WHAT YOU WILL DO
Retype the following records exactly and exclude the pictures.

□ □ □ □

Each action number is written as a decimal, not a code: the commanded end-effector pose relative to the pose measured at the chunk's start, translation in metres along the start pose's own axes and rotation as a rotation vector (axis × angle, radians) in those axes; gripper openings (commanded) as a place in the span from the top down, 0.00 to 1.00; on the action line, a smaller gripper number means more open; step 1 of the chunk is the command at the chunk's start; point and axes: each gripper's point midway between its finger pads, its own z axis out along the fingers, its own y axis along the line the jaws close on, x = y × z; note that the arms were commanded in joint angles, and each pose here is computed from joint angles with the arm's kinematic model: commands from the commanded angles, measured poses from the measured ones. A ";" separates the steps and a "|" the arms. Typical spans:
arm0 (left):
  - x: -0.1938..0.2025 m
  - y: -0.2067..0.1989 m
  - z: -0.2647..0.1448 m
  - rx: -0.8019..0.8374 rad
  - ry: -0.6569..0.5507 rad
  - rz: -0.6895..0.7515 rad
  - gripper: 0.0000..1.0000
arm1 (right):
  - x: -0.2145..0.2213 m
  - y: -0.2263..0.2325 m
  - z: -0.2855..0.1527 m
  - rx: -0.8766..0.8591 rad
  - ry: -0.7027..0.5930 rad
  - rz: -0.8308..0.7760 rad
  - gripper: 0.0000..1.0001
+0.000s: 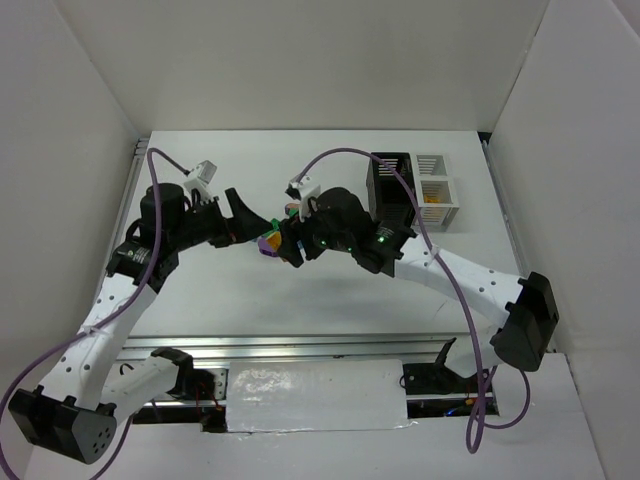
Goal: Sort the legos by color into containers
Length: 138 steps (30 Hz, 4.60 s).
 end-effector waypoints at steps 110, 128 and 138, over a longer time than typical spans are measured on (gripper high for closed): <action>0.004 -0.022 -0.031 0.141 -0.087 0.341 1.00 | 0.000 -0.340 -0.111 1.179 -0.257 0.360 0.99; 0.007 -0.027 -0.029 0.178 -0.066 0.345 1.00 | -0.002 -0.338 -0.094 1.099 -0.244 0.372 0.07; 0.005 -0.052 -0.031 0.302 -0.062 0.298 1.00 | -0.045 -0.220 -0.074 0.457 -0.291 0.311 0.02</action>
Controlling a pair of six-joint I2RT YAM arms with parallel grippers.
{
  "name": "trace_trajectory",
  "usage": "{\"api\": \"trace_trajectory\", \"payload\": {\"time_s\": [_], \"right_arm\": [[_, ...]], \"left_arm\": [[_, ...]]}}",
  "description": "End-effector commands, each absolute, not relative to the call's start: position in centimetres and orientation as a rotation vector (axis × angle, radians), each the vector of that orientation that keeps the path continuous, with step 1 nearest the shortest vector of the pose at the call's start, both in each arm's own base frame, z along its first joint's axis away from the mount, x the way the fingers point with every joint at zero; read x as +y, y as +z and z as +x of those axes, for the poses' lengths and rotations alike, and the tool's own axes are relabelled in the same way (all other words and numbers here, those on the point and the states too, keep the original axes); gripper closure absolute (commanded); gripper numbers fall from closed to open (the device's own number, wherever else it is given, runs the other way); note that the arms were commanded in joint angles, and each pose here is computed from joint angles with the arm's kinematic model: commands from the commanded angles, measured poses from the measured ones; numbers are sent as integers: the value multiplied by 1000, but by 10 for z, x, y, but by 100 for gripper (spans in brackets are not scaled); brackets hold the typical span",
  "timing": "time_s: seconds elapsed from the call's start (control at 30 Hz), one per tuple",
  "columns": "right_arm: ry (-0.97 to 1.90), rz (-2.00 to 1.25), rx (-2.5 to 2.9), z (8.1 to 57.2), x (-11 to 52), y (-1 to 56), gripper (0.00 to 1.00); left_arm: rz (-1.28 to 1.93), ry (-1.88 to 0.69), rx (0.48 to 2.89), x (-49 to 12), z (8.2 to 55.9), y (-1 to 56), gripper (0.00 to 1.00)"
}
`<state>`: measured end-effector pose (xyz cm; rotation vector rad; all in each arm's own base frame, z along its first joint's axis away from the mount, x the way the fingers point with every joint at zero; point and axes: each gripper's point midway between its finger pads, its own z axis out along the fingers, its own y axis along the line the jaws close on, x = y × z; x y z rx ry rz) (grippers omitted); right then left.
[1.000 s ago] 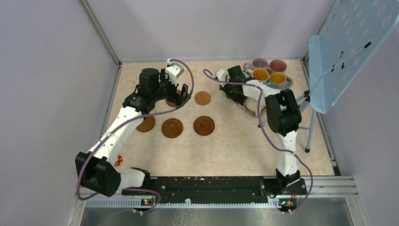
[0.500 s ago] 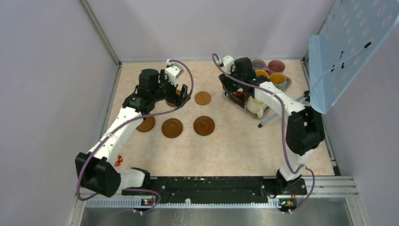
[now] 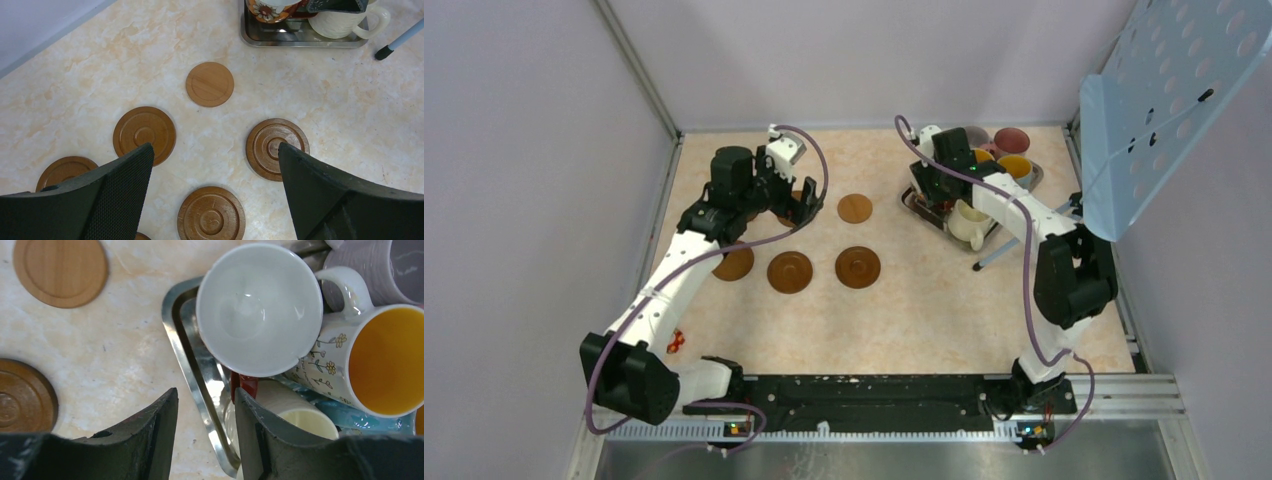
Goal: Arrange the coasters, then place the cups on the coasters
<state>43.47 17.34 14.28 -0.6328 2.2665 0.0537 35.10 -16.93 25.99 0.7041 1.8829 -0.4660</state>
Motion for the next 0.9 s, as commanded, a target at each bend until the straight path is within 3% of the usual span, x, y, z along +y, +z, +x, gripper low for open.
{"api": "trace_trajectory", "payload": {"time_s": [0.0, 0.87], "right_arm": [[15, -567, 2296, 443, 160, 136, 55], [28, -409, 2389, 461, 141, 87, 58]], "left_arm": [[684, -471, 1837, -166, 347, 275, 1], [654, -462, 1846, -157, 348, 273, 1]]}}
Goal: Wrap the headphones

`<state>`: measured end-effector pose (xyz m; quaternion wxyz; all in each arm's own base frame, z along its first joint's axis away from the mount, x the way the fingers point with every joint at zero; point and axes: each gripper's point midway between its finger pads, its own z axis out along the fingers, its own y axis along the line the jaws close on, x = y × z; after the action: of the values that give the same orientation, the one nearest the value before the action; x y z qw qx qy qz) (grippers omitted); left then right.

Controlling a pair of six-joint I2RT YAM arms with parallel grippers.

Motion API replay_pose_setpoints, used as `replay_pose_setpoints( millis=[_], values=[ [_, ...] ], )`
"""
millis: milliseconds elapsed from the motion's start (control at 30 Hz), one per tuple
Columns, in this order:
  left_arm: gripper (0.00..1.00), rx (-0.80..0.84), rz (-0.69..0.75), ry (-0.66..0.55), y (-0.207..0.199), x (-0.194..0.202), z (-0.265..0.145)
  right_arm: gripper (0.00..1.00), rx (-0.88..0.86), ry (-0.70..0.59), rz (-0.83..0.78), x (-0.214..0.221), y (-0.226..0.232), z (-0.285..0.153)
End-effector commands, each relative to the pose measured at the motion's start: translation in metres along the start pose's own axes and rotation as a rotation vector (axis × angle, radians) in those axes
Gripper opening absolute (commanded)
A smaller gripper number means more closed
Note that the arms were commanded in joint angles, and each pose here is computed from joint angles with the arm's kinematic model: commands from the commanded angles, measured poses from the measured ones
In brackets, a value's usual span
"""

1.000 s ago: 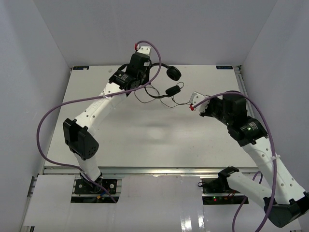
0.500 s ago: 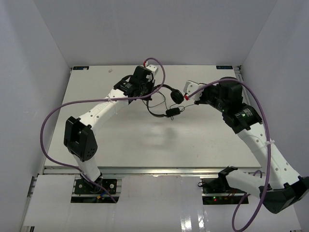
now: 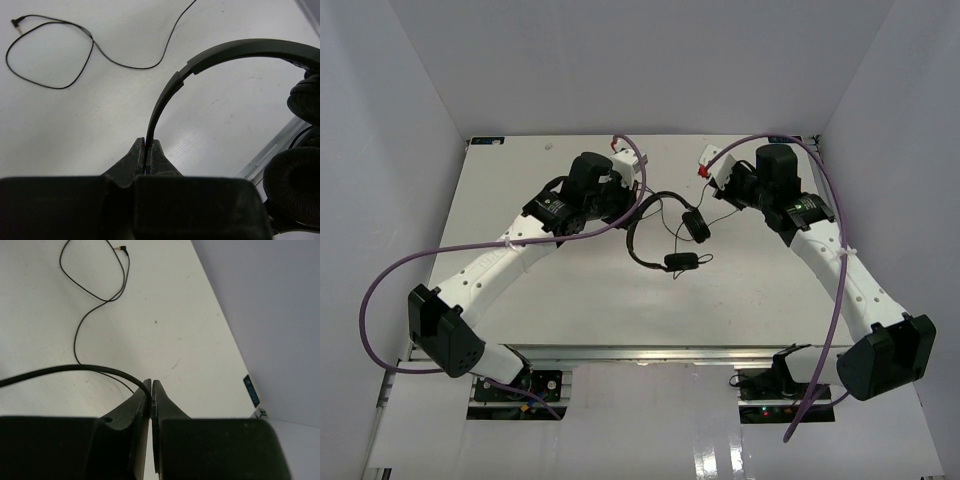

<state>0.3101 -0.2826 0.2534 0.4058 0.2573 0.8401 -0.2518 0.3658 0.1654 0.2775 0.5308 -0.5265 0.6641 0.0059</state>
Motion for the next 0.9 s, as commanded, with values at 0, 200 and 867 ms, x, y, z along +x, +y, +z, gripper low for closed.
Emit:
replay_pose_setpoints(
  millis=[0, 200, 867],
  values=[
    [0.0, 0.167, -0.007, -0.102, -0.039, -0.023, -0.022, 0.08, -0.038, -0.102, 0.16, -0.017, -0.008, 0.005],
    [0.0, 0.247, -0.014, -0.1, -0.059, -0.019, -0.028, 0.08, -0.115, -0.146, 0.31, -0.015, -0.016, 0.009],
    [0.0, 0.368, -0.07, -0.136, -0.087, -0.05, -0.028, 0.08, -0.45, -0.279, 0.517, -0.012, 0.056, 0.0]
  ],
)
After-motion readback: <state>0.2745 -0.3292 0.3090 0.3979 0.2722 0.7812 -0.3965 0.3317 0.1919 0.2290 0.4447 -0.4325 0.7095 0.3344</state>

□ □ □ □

RESULT FOR THIS TASK
Each action number is written as a decimal, not a code: the commanded end-effector pose relative to the pose measured at the chunk's start, translation in metres along the start pose's own axes and rotation as a rotation vector (axis × angle, radians) in those axes; gripper openings (commanded) as a place in the span from the top down, 0.00 to 1.00; on the action line, a smaller gripper number means more open; step 1 of the chunk is the command at the chunk's start; point and axes: each gripper's point midway between its finger pads, its own z axis out along the fingers, its own y axis along the line the jaws close on, x = y × z; note that the arms were commanded in joint angles, and each pose here is computed from joint angles with the arm's kinematic model: commands from the commanded angles, measured poses from the measured ones. A ";" separates the steps and a "|" the arms. Typical spans:
arm0 (left):
  - x: -0.1938..0.2025 m
  - y: -0.2067..0.1989 m
  - z: -0.2647..0.1448 m
  - rx: -0.8019..0.8374 rad
  - ry: -0.6569..0.5507 rad
  - rz: -0.6895..0.7515 rad
  - gripper: 0.0000..1.0000
arm1 (right):
  - x: -0.2145..0.2213 m
  - y: -0.2263..0.2325 m
  - z: -0.2855..0.1527 m
  - rx: -0.8766..0.8591 rad
  - ry: -0.7027..0.5930 rad
  - rz: -0.8308..0.7760 rad
  - gripper: 0.0000..1.0001
+0.000s: 
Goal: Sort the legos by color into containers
Length: 138 steps (30 Hz, 4.60 s).
 end-effector waypoints at steps 110, 128 and 138, over a longer time than typical spans are measured on (gripper high for closed): <action>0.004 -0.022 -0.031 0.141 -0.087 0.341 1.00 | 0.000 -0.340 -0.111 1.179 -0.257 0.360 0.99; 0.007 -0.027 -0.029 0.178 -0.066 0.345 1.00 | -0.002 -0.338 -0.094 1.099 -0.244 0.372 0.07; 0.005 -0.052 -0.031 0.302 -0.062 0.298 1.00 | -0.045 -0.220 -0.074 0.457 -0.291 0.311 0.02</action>
Controlling a pair of six-joint I2RT YAM arms with parallel grippers.
{
  "name": "trace_trajectory",
  "usage": "{\"api\": \"trace_trajectory\", \"payload\": {\"time_s\": [_], \"right_arm\": [[_, ...]], \"left_arm\": [[_, ...]]}}",
  "description": "End-effector commands, each absolute, not relative to the call's start: position in centimetres and orientation as a rotation vector (axis × angle, radians), each the vector of that orientation that keeps the path continuous, with step 1 nearest the shortest vector of the pose at the call's start, both in each arm's own base frame, z along its first joint's axis away from the mount, x the way the fingers point with every joint at zero; read x as +y, y as +z and z as +x of those axes, for the poses' lengths and rotations alike, and the tool's own axes are relabelled in the same way (all other words and numbers here, those on the point and the states too, keep the original axes); gripper closure absolute (commanded); gripper numbers fall from closed to open (the device's own number, wherever else it is given, runs the other way); note that the arms were commanded in joint angles, and each pose here is computed from joint angles with the arm's kinematic model: commands from the commanded angles, measured poses from the measured ones; numbers are sent as integers: the value multiplied by 1000, but by 10 for z, x, y, but by 100 for gripper (spans in brackets are not scaled); brackets hold the typical span",
  "timing": "time_s: seconds elapsed from the call's start (control at 30 Hz), one per tuple",
  "columns": "right_arm: ry (-0.97 to 1.90), rz (-2.00 to 1.25), rx (-2.5 to 2.9), z (8.1 to 57.2), x (-11 to 52), y (-1 to 56), gripper (0.00 to 1.00); left_arm: rz (-1.28 to 1.93), ry (-1.88 to 0.69), rx (0.48 to 2.89), x (-49 to 12), z (8.2 to 55.9), y (-1 to 56), gripper (0.00 to 1.00)"
}
`<state>`: measured end-effector pose (xyz cm; rotation vector rad; all in each arm's own base frame, z along its first joint's axis away from the mount, x the way the fingers point with every joint at zero; point and axes: each gripper's point midway between its finger pads, its own z axis out along the fingers, its own y axis along the line the jaws close on, x = y × z; x y z rx ry rz) (grippers omitted); right then left.
[1.000 s ago] 
[0.500 s ago] 
[now] 
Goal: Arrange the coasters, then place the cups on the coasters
<state>43.47 17.34 14.28 -0.6328 2.2665 0.0537 35.10 -16.93 25.99 0.7041 1.8829 -0.4660</state>
Motion for the next 0.9 s, as commanded, a target at each bend until the straight path is within 3% of the usual span, x, y, z along +y, +z, +x, gripper low for open.
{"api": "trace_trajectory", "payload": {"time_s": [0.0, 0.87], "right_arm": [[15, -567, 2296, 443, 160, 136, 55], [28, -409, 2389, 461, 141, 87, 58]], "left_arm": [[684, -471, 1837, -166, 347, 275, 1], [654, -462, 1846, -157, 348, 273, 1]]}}
Goal: Wrap the headphones

`<state>`: measured end-effector pose (xyz m; quaternion wxyz; all in each arm's own base frame, z along its first joint's axis away from the mount, x the way the fingers point with every joint at zero; point and axes: each gripper's point midway between its finger pads, its own z axis out along the fingers, its own y axis along the line the jaws close on, x = y × z; after the action: of the values that give the same orientation, the one nearest the value before the action; x y z qw qx qy qz) (grippers omitted); left then right.

Controlling a pair of six-joint I2RT YAM arms with parallel grippers.

Motion API replay_pose_setpoints, used as `replay_pose_setpoints( millis=[_], values=[ [_, ...] ], )`
"""
millis: milliseconds elapsed from the motion's start (control at 30 Hz), one per tuple
Columns, in this order:
  left_arm: gripper (0.00..1.00), rx (-0.80..0.84), rz (-0.69..0.75), ry (-0.66..0.55), y (-0.207..0.199), x (-0.194..0.202), z (-0.265..0.145)
  right_arm: gripper (0.00..1.00), rx (-0.88..0.86), ry (-0.70..0.59), rz (-0.83..0.78), x (-0.214..0.221), y (-0.226..0.232), z (-0.285..0.153)
End-effector commands, each relative to the pose measured at the motion's start: translation in metres along the start pose's own axes and rotation as a rotation vector (axis × angle, radians) in those axes
Gripper opening absolute (commanded)
A smaller gripper number means more closed
Note that the arms were commanded in joint angles, and each pose here is computed from joint angles with the arm's kinematic model: commands from the commanded angles, measured poses from the measured ones
In brackets, a value's usual span
"""

1.000 s ago: 
0.500 s ago: 
now: 

<state>0.3101 -0.2826 0.2534 0.4058 0.2573 0.8401 -0.2518 0.3658 0.1654 0.2775 0.5308 -0.5265 0.6641 0.0059</state>
Motion for the next 0.9 s, as commanded, with values at 0, 200 and 867 ms, x, y, z along +x, +y, +z, gripper low for closed.
Emit:
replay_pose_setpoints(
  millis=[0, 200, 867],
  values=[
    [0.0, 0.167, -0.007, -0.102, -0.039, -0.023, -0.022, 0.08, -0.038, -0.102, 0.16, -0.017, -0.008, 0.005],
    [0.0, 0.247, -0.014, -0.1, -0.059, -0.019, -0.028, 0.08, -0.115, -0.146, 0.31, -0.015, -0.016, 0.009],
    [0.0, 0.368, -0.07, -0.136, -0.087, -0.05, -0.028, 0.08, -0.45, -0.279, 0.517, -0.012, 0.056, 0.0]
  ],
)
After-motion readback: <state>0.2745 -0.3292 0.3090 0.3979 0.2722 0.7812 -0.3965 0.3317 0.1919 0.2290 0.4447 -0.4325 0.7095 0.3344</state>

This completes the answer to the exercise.